Importance of the Topic

Synthetic oligonucleotides play a critical role in therapeutic development, diagnostics, and molecular biology research. As demand for these molecules grows, laboratories require faster, reliable analytical workflows. High-throughput mass spectrometry methods enable rapid desalting and analysis of oligos without full chromatographic separation, increasing sample throughput while maintaining data quality.

Study Objectives and Overview

This study compares two high-speed workflows—Fast LC and RapidFire—for the analysis of synthetic DNA and RNA oligonucleotides ranging from 18 to 100 bases. Both methods were first optimized for 18mers and then assessed for throughput, desalting efficiency, signal intensity, separation capability, and impurity detection.

Methodology and Instruments

• Fast LC: An Agilent 1290 Infinity II multi-sampler with dual injection needles alternates sampling and analysis. A fast gradient at 1.75 mL/min through a guard column delivers desalting in ~35 seconds, plus ~5 seconds for MS acquisition restart. MS acquisition rate set to 10 spectra/sec.
• RapidFire: A cartridge-based system performs six-second desalting and six-second elution on a 4 µL resin bed. Total cycle time is ~13 seconds plus plate motion, with MS acquisition at 4 spectra/sec.
• Detection and Data Analysis: Time-of-flight mass spectrometer with data processing by MassHunter Bioconfirm B07.

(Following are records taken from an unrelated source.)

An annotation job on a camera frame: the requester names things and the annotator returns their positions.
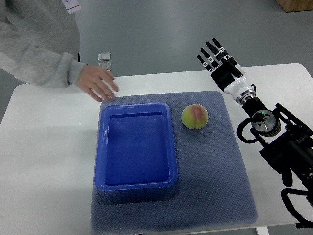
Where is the lower metal floor plate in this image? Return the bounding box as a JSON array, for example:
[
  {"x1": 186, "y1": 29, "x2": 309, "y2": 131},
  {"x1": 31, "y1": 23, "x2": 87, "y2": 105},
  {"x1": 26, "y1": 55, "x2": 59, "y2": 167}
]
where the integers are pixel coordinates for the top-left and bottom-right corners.
[{"x1": 98, "y1": 61, "x2": 111, "y2": 71}]

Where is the green red peach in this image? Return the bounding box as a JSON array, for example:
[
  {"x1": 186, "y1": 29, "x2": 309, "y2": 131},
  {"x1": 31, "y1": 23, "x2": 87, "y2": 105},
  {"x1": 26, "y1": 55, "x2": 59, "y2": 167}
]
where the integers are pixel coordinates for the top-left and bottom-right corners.
[{"x1": 181, "y1": 104, "x2": 209, "y2": 129}]

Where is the grey sweater forearm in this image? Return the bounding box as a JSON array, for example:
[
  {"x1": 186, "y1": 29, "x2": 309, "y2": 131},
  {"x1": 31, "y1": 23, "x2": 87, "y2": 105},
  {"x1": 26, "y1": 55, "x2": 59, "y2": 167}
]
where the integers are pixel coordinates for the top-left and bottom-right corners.
[{"x1": 0, "y1": 19, "x2": 85, "y2": 88}]

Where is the white name badge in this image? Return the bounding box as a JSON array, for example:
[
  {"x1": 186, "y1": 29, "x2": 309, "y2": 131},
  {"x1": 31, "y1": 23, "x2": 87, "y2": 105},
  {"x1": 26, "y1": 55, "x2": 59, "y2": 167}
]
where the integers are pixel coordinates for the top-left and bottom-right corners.
[{"x1": 62, "y1": 0, "x2": 81, "y2": 14}]

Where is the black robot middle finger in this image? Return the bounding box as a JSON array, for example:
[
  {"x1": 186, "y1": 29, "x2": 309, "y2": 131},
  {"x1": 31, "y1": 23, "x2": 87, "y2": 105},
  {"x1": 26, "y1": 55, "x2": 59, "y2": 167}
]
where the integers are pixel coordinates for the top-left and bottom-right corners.
[{"x1": 206, "y1": 42, "x2": 221, "y2": 65}]

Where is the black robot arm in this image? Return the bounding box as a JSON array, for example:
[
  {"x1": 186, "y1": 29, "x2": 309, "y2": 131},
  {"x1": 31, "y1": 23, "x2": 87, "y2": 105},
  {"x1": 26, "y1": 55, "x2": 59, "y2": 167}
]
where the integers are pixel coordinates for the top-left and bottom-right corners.
[{"x1": 197, "y1": 38, "x2": 313, "y2": 228}]

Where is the person's bare hand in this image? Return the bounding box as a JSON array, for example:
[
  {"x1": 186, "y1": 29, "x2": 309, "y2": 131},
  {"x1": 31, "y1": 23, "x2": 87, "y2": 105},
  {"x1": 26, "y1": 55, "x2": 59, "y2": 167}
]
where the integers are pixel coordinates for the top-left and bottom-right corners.
[{"x1": 76, "y1": 65, "x2": 119, "y2": 102}]

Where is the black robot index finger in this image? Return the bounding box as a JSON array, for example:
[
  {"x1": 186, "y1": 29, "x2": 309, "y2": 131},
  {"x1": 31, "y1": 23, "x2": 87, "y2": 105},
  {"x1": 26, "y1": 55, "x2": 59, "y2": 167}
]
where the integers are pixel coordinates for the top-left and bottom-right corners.
[{"x1": 212, "y1": 38, "x2": 225, "y2": 60}]

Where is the upper metal floor plate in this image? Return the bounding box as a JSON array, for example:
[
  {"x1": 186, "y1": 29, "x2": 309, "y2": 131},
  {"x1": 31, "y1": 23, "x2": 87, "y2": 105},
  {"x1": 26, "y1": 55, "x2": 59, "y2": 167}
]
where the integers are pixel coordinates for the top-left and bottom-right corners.
[{"x1": 98, "y1": 52, "x2": 111, "y2": 61}]

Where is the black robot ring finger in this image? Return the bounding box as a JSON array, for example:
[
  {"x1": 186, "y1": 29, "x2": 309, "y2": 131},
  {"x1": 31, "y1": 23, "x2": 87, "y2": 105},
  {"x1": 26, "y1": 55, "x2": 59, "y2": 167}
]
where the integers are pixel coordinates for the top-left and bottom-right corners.
[{"x1": 201, "y1": 48, "x2": 219, "y2": 69}]

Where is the blue plastic tray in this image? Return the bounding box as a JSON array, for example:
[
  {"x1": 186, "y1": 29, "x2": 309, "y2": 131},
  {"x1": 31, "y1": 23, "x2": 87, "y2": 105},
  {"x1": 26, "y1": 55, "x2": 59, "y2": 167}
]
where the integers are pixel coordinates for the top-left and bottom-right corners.
[{"x1": 94, "y1": 102, "x2": 178, "y2": 192}]

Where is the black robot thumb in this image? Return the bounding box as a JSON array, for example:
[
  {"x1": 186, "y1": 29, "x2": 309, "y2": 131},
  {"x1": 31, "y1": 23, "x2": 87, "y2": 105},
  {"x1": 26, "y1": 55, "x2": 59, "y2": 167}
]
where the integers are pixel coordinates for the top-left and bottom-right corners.
[{"x1": 226, "y1": 56, "x2": 243, "y2": 78}]

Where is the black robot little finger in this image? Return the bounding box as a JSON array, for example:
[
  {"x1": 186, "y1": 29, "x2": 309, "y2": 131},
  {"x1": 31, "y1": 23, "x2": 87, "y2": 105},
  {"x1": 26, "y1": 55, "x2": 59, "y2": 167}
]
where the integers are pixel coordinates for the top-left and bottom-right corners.
[{"x1": 197, "y1": 55, "x2": 214, "y2": 73}]

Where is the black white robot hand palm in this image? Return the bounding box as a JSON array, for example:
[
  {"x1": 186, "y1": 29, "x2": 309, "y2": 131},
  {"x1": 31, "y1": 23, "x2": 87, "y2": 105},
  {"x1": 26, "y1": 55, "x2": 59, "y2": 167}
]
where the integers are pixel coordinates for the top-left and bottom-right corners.
[{"x1": 211, "y1": 57, "x2": 256, "y2": 101}]

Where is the metal floor plate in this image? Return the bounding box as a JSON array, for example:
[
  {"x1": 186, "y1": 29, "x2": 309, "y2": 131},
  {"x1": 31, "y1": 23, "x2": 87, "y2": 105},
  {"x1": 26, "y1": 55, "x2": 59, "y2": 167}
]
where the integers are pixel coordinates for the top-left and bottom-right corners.
[
  {"x1": 98, "y1": 52, "x2": 111, "y2": 61},
  {"x1": 98, "y1": 61, "x2": 111, "y2": 71}
]

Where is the blue-grey textured mat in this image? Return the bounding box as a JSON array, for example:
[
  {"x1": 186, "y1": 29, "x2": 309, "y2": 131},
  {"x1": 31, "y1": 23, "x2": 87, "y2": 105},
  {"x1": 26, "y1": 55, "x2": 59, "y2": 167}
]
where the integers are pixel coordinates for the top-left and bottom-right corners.
[{"x1": 91, "y1": 91, "x2": 258, "y2": 235}]

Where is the brown wooden box corner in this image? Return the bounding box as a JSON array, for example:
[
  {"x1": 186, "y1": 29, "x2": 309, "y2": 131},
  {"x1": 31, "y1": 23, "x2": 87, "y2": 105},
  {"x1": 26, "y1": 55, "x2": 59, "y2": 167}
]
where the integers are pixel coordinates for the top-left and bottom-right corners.
[{"x1": 277, "y1": 0, "x2": 313, "y2": 13}]

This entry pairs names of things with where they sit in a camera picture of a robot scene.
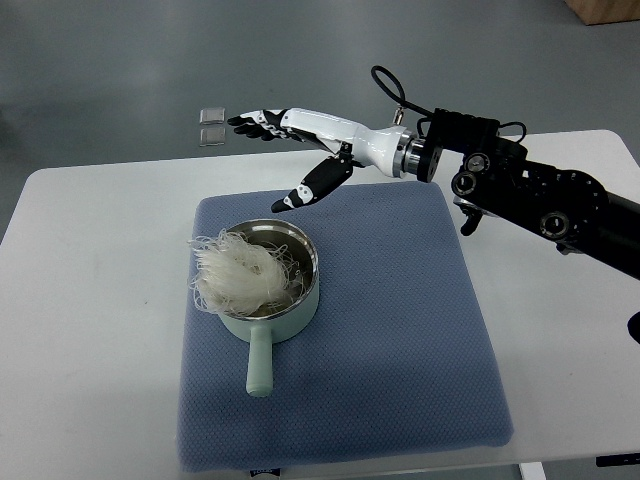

Main Results and Discussion

• Throughput: RapidFire achieved ~15 s/sample (~240 samples/h, 5760 samples/day); Fast LC reached ~40 s/sample (~90 samples/h, 2160 samples/day). Both showed consistent pump pressures and reproducible gradients across 24 replicates.
• Desalting Efficiency: RapidFire reduced salt adduct formation to ~12–14% relative to the main peak for 18–100mers, compared with 25–39% for Fast LC.
• Signal Intensity: Normalized target peaks using RapidFire were 100% across all oligo sizes; Fast LC delivered 80% for 18mers down to 25% for 100mers.
• Separation Capability: RapidFire eluted all oligos at a single retention time, while Fast LC exhibited a ~7 s retention window across 18–100mers, enabling resolution of closely sized species such as 18mer vs. 20mer.
• Impurity Analysis: RapidFire deconvolution identified low-abundance impurities (down to ~0.5% relative area) in a 100mer guide RNA despite zero chromatographic separation.

Benefits and Practical Applications

• RapidFire workflow excels in ultra-high throughput QC environments, delivering fast sample desalting and comprehensive impurity profiling.
• Fast LC provides a balance of moderate throughput and chromatographic resolution, aiding analysis of complex mixtures and reducing ion suppression.
• Both methods yield reproducible, high-quality data across a broad oligonucleotide size range, supporting applications in research, drug development, and QA/QC laboratories.

Future Trends and Potential Applications

• Combining high-speed desalting with advanced MS detectors to enhance sensitivity and dynamic range.
• Implementing machine learning algorithms for automated impurity detection and data interpretation.
• Integrating high-throughput workflows into large-scale manufacturing QC and personalized oligo therapeutics analytics.
• Developing hybrid methods that merge rapid sampling with targeted chromatographic steps to optimize throughput and separation.

Conclusion

Both RapidFire and Fast LC high-throughput MS approaches deliver robust, reproducible oligonucleotide analysis. RapidFire offers unmatched speed and desalting efficiency, while Fast LC adds chromatographic selectivity, enabling tailored workflows for diverse analytical needs.

References

• Rye P., Yang Y. High-throughput Mass Spectrometry Analysis of Synthetic Oligonucleotides: A Comparison of Data from Fast LC and RapidFire Methods. Agilent Technologies. ASMS 2020; TP 434.
• Agilent Technologies. MassHunter Bioconfirm B07 Software User Guide.